Quels sont les impacts physiologiques de l’anesthésie?
- Dépression respiratoire
– diminution sensibilité des centres respiratoires - Diminution tonus diaphragmatique (élévation du diaphragme dans la cage thoracique)
- Augmentation volume sanguin thoracique
- Patron respiratoire altéré
– Amplitude faible
– Ventilation monotone
– Soupirs abolis (surfactant) - diminution CRF
- diminution compliance pulmonaire
- augemntation résistance aérienne
- diminution pression recul élastique
- diminution efficacité d’élimination du CO2
- diminution débit cardiaque
- augemntation viscosité des sécrétions
- diminution vélocité du transport mucociliaire
- diminution réflexe de toux
*Changements à leur maximum 48-72 hres postop. Retour à la normal habituellement autour de 7 jours
Quelle serait la manœuvre inspiratoire idéale selon Bartlett
Selon Bartlett, la manoeuvre inspiratoire idéale se décrit comme:
– Pression inspiratoire élevée et idéalement négative et intra thoracique (40-60 cm H2).
– Temps inspiratoire long (5-15 secondes).
– Volume inspiratoire le plus grand possible (6-10x volume courant).
* L’effet volumétrique durerait 60 min.
Quels sont les effets d’une douleur non contrôlée?
– anxiété
– augmentation fréquence cardiaque et tension artérielle
– immobilisme
– augmentation des complications respiratoires (atélectasie, encombrement bronchique)
– patron de sommeil altéré
Quels sont les élèments subjectif et objectif de la dlr?
- Subjectif
– échelle visuelle analogue
– questionnaire avec description - Objectif
– position antalgique
– patron respiratoire
– signes vitaux et complexe acido-basique
Quels sont les différents tx pour la dlr?
- Pharmacologique
– Analgésie (Tylenol, épidural, bloc paravertébral))
– AINS (Naprosyn, Voltaren, Viox)
– Opiacés (Dilaudid, Morphine, Codéine,)
– Co-analgésiques (antidépresseurs,
anticonvulsif, antispasmodique) - Non pharmacologique
– information reliée à la chx. et aux effets 2nd des rx
– explication des échelles
– Positionnement et support
– acupuncture, TENS, massage, friction, accupression
– autohypnose, relaxation
Vrai ou faux, le TENS est contre-indiqué suite à une sternotomie ?
Faux,
* Sécuritaire et efficace.
* Ne remplace pas totalement les opioïdes et analgésiques.
* Peut-être utilisé comme adjuvant à la médication.
* Augmente la tolérance aux interventions en physiothérapie.

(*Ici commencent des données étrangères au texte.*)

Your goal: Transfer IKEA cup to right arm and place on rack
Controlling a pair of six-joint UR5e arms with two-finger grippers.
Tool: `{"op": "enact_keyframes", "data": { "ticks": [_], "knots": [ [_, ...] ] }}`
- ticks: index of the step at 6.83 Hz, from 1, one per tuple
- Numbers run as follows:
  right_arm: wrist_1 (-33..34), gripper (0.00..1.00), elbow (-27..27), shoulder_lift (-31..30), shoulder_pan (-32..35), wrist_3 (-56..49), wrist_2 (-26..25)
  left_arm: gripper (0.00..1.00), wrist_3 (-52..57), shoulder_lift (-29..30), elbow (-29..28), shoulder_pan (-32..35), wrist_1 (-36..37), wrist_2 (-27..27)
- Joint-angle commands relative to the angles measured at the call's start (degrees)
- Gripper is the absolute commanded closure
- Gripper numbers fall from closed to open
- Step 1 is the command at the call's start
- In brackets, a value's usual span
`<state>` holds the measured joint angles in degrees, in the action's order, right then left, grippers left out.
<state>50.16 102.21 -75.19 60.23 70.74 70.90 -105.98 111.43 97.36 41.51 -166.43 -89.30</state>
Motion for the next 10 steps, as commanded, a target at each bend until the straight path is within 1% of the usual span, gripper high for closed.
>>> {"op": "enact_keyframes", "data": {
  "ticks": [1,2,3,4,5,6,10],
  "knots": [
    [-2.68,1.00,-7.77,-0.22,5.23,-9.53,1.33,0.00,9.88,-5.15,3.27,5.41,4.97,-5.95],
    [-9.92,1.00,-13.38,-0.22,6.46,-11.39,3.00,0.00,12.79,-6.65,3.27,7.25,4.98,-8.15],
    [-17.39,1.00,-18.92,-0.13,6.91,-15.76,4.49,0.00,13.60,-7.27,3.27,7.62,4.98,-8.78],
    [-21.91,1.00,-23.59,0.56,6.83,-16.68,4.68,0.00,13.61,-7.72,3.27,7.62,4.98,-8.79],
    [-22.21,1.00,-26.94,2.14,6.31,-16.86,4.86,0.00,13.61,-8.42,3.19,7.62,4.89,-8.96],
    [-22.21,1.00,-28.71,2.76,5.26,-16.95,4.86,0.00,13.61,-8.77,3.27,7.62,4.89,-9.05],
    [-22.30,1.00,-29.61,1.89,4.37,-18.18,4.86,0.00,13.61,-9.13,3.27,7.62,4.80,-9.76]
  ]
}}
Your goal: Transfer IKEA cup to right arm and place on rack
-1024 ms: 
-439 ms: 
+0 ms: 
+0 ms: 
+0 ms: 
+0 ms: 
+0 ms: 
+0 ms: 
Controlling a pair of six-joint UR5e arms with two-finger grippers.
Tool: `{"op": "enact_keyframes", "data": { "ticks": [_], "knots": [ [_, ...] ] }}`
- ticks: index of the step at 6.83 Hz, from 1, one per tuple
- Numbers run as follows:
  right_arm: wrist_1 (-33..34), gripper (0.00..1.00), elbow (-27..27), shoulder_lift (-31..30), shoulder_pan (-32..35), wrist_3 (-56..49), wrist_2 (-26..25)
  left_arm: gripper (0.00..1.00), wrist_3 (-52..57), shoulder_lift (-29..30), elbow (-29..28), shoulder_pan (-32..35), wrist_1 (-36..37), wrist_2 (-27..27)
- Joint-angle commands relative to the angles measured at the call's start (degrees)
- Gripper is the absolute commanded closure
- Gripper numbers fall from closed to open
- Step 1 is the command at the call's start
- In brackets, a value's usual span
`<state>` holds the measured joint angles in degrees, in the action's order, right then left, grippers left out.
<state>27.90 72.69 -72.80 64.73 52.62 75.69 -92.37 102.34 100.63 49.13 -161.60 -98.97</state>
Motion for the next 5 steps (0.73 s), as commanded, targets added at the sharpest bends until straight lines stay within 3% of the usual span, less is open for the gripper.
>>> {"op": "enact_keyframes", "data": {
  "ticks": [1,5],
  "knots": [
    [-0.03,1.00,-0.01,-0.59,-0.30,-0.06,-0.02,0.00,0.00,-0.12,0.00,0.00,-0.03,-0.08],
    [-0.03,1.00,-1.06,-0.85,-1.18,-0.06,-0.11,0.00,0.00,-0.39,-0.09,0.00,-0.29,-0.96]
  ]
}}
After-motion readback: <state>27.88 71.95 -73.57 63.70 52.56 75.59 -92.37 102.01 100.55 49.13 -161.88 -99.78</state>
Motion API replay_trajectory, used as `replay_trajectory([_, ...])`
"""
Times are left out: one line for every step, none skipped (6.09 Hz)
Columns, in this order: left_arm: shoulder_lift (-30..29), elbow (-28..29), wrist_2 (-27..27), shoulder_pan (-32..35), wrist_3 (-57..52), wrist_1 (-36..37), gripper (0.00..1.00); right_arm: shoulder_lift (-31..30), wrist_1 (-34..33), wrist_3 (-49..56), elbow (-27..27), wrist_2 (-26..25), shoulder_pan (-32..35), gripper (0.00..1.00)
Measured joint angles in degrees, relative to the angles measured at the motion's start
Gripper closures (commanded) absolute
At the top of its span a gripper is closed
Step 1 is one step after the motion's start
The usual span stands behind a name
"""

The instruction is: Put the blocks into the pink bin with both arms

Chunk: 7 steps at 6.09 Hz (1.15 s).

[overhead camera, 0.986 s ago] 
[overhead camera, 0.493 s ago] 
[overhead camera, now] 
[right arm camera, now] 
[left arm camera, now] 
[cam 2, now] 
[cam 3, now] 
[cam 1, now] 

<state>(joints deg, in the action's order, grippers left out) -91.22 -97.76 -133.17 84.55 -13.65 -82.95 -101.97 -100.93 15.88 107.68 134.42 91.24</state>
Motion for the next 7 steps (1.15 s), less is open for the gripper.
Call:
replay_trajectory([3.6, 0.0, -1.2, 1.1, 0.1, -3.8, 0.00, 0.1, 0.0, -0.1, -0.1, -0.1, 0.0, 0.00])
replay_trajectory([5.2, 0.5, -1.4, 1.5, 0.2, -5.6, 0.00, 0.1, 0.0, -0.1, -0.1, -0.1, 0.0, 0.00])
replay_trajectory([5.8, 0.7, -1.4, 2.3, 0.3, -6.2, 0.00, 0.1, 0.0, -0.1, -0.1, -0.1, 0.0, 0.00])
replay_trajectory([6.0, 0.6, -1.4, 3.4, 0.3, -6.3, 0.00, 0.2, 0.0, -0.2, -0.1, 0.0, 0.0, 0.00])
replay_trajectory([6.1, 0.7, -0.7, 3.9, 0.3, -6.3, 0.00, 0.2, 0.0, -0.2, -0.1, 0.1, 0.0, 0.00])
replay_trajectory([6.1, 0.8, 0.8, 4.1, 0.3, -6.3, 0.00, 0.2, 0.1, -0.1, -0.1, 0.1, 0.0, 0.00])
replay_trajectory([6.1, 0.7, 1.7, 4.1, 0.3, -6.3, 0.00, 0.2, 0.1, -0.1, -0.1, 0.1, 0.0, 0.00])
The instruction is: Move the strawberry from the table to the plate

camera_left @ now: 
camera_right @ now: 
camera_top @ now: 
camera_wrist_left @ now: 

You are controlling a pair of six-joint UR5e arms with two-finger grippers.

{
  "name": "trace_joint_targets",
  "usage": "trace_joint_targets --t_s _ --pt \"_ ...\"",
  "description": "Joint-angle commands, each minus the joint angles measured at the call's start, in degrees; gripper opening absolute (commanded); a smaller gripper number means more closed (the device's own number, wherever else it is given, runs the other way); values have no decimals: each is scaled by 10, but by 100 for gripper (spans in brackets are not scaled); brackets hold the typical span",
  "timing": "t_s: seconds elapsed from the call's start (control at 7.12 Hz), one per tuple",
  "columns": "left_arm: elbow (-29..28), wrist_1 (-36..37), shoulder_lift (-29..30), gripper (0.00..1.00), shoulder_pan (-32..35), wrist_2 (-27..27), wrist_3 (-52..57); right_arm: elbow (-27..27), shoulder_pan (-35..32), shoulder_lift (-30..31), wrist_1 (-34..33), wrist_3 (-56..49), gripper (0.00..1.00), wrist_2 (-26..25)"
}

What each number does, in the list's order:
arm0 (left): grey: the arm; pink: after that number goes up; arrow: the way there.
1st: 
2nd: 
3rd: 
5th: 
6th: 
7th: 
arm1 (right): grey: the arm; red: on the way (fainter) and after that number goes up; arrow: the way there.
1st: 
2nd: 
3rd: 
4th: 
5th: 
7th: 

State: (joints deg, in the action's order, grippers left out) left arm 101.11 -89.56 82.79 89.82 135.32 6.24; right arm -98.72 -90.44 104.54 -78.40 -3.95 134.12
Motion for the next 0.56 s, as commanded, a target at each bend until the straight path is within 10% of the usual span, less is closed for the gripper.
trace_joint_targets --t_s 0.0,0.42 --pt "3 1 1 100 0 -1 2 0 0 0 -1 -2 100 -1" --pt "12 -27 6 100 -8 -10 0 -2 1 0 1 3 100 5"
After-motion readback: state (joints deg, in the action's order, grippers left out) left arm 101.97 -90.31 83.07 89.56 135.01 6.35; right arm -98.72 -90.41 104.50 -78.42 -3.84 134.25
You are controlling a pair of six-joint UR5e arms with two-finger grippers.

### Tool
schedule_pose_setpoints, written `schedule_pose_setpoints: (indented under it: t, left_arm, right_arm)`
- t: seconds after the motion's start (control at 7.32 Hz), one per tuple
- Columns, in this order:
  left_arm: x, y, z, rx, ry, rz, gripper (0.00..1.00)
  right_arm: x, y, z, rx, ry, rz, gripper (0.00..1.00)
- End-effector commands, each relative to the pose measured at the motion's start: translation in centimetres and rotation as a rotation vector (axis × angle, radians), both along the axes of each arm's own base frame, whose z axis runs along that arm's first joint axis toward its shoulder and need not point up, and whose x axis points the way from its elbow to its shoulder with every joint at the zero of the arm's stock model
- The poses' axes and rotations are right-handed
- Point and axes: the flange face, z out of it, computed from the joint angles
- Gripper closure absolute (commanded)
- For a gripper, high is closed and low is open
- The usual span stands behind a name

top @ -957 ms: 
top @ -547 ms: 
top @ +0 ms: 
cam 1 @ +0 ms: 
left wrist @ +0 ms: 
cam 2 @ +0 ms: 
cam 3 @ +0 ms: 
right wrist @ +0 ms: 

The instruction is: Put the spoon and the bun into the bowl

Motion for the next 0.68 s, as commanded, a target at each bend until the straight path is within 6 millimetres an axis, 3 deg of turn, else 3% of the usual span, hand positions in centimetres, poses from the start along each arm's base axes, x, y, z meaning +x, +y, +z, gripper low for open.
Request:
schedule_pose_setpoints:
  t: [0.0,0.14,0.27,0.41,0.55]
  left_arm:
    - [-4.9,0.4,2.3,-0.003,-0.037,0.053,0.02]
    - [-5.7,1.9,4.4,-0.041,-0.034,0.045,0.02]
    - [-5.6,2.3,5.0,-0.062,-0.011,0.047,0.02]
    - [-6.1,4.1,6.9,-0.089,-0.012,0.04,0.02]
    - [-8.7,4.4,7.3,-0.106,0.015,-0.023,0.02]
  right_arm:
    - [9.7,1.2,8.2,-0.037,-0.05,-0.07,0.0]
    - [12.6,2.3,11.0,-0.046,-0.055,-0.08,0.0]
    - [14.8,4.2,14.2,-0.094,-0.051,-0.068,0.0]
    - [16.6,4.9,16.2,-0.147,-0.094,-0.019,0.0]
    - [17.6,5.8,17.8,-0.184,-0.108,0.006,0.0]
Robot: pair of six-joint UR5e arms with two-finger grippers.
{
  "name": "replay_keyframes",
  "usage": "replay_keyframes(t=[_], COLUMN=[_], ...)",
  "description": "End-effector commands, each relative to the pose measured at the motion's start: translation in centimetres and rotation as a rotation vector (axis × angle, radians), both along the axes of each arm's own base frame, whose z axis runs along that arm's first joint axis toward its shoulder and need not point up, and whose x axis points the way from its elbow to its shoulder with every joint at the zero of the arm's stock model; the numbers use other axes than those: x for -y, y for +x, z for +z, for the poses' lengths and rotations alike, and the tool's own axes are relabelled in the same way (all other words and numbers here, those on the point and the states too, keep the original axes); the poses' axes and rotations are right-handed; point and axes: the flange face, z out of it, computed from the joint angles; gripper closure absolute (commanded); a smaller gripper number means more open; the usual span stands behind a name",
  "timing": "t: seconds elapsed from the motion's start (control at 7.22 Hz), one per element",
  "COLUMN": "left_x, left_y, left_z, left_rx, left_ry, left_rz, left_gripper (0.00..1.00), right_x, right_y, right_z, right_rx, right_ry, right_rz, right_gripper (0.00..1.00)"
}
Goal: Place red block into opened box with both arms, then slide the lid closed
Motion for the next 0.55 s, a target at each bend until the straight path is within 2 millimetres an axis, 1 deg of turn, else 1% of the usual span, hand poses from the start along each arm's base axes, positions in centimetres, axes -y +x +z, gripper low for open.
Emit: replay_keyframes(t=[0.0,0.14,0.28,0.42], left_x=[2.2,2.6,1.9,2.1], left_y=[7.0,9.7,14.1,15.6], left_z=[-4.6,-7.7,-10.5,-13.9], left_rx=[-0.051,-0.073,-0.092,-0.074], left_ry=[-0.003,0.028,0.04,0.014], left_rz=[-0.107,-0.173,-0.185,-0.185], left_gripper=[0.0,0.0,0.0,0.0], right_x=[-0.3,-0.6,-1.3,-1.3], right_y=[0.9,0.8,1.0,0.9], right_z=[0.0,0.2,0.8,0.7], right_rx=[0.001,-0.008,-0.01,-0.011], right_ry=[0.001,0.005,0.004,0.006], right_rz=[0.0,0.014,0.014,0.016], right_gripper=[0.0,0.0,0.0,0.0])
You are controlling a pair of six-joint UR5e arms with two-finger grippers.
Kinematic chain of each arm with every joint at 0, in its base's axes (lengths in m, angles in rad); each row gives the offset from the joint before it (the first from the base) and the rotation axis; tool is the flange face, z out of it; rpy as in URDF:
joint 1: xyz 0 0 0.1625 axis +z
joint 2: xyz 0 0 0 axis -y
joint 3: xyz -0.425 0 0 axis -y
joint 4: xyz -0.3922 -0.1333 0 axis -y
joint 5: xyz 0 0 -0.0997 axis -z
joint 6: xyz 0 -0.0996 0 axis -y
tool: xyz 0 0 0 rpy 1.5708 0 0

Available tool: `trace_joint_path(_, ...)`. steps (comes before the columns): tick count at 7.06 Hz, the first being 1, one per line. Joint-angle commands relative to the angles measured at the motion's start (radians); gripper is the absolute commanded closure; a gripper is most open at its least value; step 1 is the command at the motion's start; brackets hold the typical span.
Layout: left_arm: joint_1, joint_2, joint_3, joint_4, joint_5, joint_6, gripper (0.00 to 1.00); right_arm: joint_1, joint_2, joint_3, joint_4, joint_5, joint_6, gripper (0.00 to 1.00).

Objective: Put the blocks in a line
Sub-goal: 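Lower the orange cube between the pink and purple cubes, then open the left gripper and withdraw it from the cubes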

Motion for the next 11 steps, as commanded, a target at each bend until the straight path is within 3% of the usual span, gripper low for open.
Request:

* Attention aux précautions et contre-indications
Quels sont les problèmes cardiorespi dans les différentes pathologies neuromusculaires?
- AVC
– diminution du contrôle moteur, asymétrie. - Parkinson
– Rigidité, syndrome restrictif et obstructif
présent. Attention aux bêta-bloqueur. - Sclérose en plaques
– Parésie diaphragmatique, altération de la réponse autonome cardiaque, fatigue facilement. - Paralysie cérébrale
– Déficit cognitif, positionnement difficile, encombrement bronchique.
Blessé médullaire
– Variation dans le contrôle moteur des muscles respiratoires, dénervation cardiaque, quadriplégie diminution ++toux, diminution
compliance thoracique, compliance abdominale. - Poliomyélite
– Réserve du patient vs fatigue. - Dystrophie musculaire
– Performance musculaire diminution ins.
respiratoire, fatigue, assistance ventilatoire (nocturne puis permanente).
Quels sont les problèmes cardiorespi dans les différentes pathologies des tissus conjonctifs?
- Lupus érythémateux systémique
– Dommage inflammatoire multiple,
atélectasie fréquente, problèmes
cardiorespiratoires +++ - Sclérodermie
– Fibrose progressive pulmonaire. diminution CV, diffusion, saturation et compliance
pulmonaire. Fibrose cardiaque = problème de conduction électrique. Néphropathies - Spondylolite ankylosante
– Rigidité de la cage thoracique = diminution CPT, CV, CI. Respiration dépendante du
diaphragme. - Arthrite rhumatoïde
– Plusieurs problèmes cardiorespiratoires
associés. Facteurs de risque. Douleur.
Usage +++ des corticostéroïdes. Exercices
avec diminution mise en charge. - Insuffisance rénale chronique
– Rôles: métabolique, hémodynamique,
contrôle des fluides, transport de l’O2. - Obésité
– Répercussions sur mécanique cardiaque
et respiratoire. Obésité abdominale =
facteur de risque. Apnée du sommeil.